Les Historiettes/Tome 2/47

Texte établi par Monmerqué, de Chateaugiron, Taschereau, 
A. Levavasseur
(Tome 2p. 338-340).


M. DE LIZIEUX[1].


Philippe de Cospéan étoit d’une honnête famille de Mons, en Hainaut ; il avoit du savoir. Il vint à Paris, où il enseigna la philosophie, et se mit à prêcher.

Un jour feu madame la marquise de Rambouillet, voulant passer le carême à Rambouillet, pria quelqu’un de lui chercher un prédicateur : celui qu’elle avoit chargé de ce soin s’adressa à M. Cospeau (on l’appeloit ainsi, au lieu de Cospéan[2]), qui lui dit : « Si elle se veut contenter de trois sermons par semaine, je suis son homme. » Il y fut ; et M. et madame de Rambouillet en prirent une telle amitié pour lui, qu’ils lui donnèrent la jouissance, sa vie durant, d’une terre de quinze cents livres de rente, dont il a joui effectivement toute sa vie.

M. Du Fargis, leur neveu, fit son cours de philosophie sous lui, mais M. de Lizieux ne fut jamais son précepteur, ni de feu M. le marquis de Rambouillet, comme a dit l’auteur de la Vie de M. d’Espernon[3]. L’estime qu’en faisoient M. et madame de Rambouillet le fit connoître. Feu M. d’Espernon le goûta, et lui fit donner l’évêché d’Aire. Le cardinal de Richelieu avoit fait amitié avec lui, et en fit cas toute sa vie. Comme il le connoissoit pour un homme franc et sans malice, il ne trouva point mauvais qu’il sollicitât pour M. de Vendôme, avec lequel, comme gouverneur de Bretagne, il avoit fait amitié, étant, comme il fut ensuite, évêque de Nantes, car Son Éminence étoit persuadée qu’en pareil cas il en auroit autant fait pour lui.

Le cardinal souffrit de même qu’il s’attachât à la reine. Cet attachement lui servit au commencement de la régence, car il étoit comme une espèce de ministre ; mais le cardinal Mazarin prévalut, et le fit éloigner ; quand il fit arrêter M. de Beaufort, M. de Cospéan logeoit à l’hôtel de Vendôme.

Quand on lui donna Lisieux, au lieu de Nantes, quelqu’un lui dit : « Mais vous aurez bien plus grande charge d’âmes. — Voire, répondit-il, les Normands n’ont point d’âmes. »

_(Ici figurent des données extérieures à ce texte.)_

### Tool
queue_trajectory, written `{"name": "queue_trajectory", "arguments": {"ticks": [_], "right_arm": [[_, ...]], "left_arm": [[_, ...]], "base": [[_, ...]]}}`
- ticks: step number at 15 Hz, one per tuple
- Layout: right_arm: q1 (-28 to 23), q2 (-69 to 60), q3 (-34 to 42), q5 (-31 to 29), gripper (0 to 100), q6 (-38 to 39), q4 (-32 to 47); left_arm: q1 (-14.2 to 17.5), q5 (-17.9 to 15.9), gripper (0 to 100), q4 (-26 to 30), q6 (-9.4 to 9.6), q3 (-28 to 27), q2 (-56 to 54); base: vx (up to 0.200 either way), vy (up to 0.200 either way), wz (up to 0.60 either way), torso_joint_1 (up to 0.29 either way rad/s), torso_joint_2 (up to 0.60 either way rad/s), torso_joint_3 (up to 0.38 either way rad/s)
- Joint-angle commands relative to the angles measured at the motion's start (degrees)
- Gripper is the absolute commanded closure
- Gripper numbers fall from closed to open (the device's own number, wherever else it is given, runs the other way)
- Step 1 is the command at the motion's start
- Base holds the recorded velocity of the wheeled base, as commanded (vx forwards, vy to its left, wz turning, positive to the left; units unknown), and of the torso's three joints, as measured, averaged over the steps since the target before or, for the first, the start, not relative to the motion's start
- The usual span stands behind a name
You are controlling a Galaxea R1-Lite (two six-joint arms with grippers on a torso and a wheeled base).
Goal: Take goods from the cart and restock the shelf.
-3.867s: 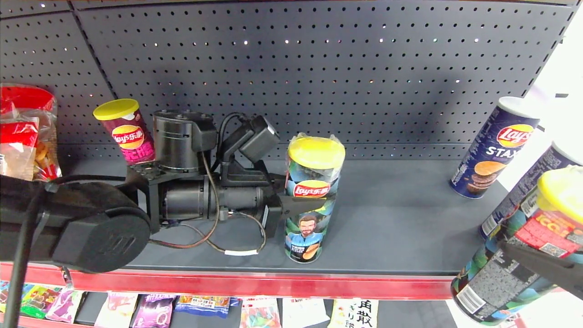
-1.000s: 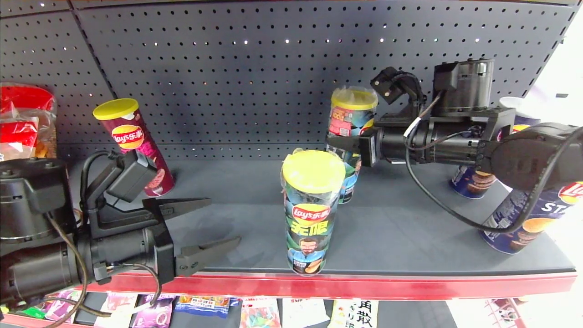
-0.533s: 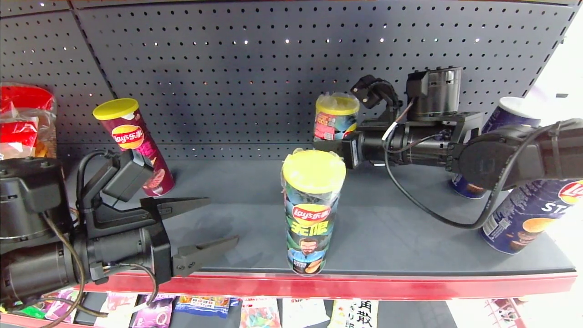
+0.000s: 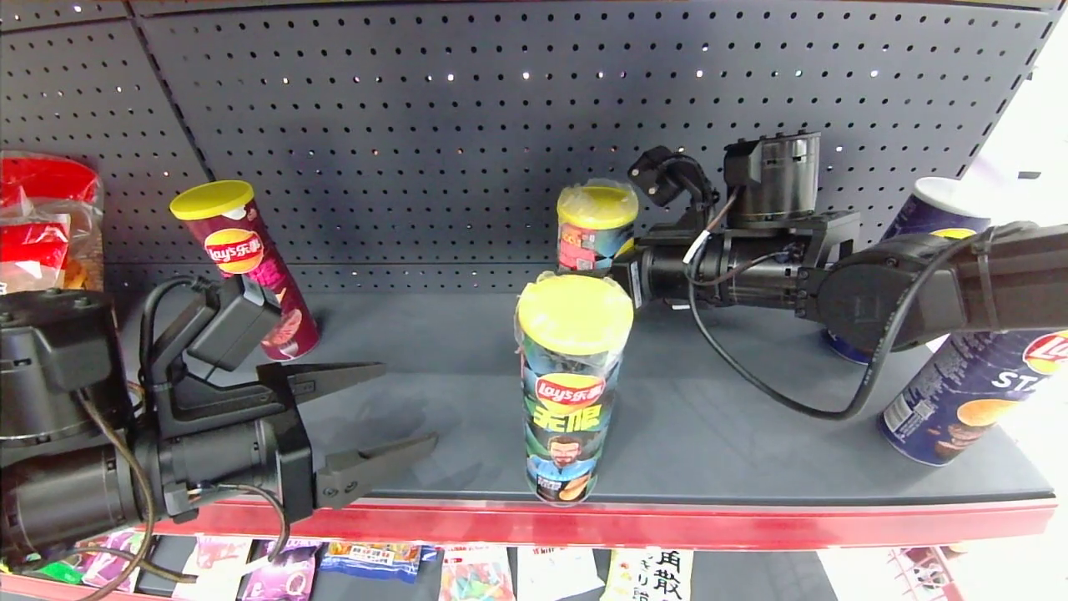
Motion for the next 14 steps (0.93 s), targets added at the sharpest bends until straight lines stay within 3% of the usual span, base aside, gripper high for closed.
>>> {"name": "queue_trajectory", "arguments": {"ticks": [1, 10, 14], "right_arm": [[-0.07, -0.81, 0.67, -0.16, 0, 0.40, 0.03], [-0.07, -9.24, 10.60, -2.27, 0, 2.16, 0.03], [-2.18, -15.40, 18.34, -6.31, 0, 1.89, 0.12]], "left_arm": [[0.02, -0.01, 0, -0.03, 0.01, -0.09, 0.40], [0.02, -0.01, 0, -0.03, 0.01, -0.35, 0.75], [-0.07, -0.10, 0, -0.03, 0.45, -0.27, 1.19]], "base": [[0.000, 0.000, 0.00, 0.000, 0.00, 0.000], [0.000, 0.000, 0.00, 0.000, 0.00, 0.000], [0.000, 0.000, 0.00, 0.000, 0.00, 0.000]]}}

C’étoit un homme fort reconnoissant. Madame de Rambouillet raconte qu’il disoit les choses fort agréablement et fort à propos. Ayant sacré l’évêque de Riez, ce prélat l’en alla remercier : « Hélas ! monsieur, lui dit-il, c’est à moi à vous rendre grâces : avant que vous fussiez évêque, j’étois le plus laid des évêques de France. »

Une fois, en prêchant, il fit une digression fort longue : « Je sais bien, dit-il après, que cette digression n’est pas autrement selon les règles de Démosthène, de Cicéron, ni de Quintilien ; mais Dieu garde de mal Quintilien, Cicéron et Démosthène ! Je ne laisserai pas de poursuivre. »

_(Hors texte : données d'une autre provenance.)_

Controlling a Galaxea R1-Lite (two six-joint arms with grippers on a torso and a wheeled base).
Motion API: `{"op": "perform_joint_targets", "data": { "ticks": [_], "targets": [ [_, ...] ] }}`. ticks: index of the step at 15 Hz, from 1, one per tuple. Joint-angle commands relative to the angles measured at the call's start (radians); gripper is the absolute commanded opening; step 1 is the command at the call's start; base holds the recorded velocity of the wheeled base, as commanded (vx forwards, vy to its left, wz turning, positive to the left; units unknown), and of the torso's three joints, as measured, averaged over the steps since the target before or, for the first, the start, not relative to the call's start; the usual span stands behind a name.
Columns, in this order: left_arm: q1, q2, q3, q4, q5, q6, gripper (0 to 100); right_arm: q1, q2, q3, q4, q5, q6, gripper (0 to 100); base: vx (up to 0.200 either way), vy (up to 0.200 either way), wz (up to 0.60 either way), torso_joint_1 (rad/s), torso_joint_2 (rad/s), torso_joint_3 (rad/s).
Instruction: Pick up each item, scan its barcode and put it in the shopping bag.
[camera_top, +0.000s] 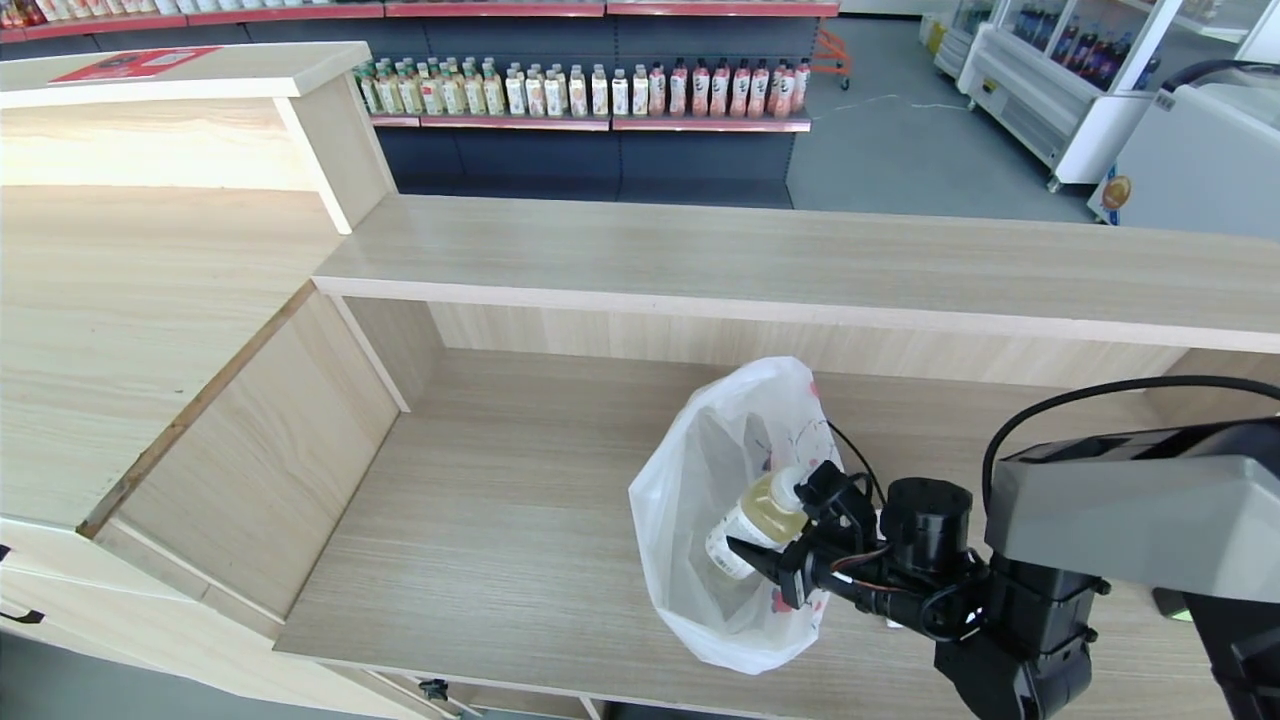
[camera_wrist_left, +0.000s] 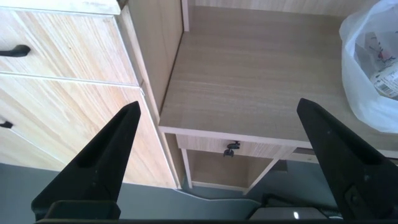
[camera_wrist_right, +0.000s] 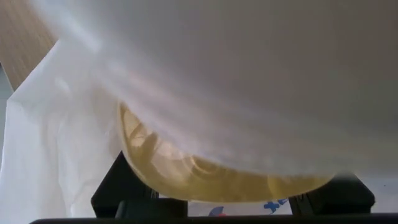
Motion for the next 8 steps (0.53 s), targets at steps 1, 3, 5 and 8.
{"op": "perform_joint_targets", "data": {
  "ticks": [1, 3, 5, 8],
  "targets": [
    [0.0, 0.0, 0.0, 0.0, 0.0, 0.0, 100, 0.002, 0.036, -0.026, 0.003, -0.001, -0.026, 0, 0.0, 0.0, 0.0, 0.0, 0.0, 0.0],
    [0.0, 0.0, 0.0, 0.0, 0.0, 0.0, 100, 0.014, 0.002, -0.013, 0.015, 0.001, -0.012, 100, 0.0, 0.0, 0.0, 0.0, 0.0, 0.0],
    [0.0, 0.0, 0.0, 0.0, 0.0, 0.0, 100, 0.009, -0.127, 0.02, 0.116, -0.001, 0.078, 100, 0.0, 0.0, 0.0, 0.0, 0.0, 0.0],
    [0.0, 0.0, 0.0, 0.0, 0.0, 0.0, 100, -0.014, -0.4, 0.113, 0.265, -0.028, 0.298, 100, 0.0, 0.0, 0.0, 0.0, 0.0, 0.0]
  ]
}}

  1. Philippe de Cospéan ou Cospeau, né à Mons en 1568 ; évêque d’Aire en 1607, de Nantes en 1621, et de Lisieux en 1632, et mort le 8 mai 1646.
  2. Dans la Biographie universelle, on lui donne ces deux noms, de Cospéan, ou Cospeau.
  3. Guillaume Girard, grand archidiacre d’Angoulême, mort en 1663. Sa Vie du duc d’Espernon a été imprimée in-folio en 1655. Elle a eu d’autres éditions.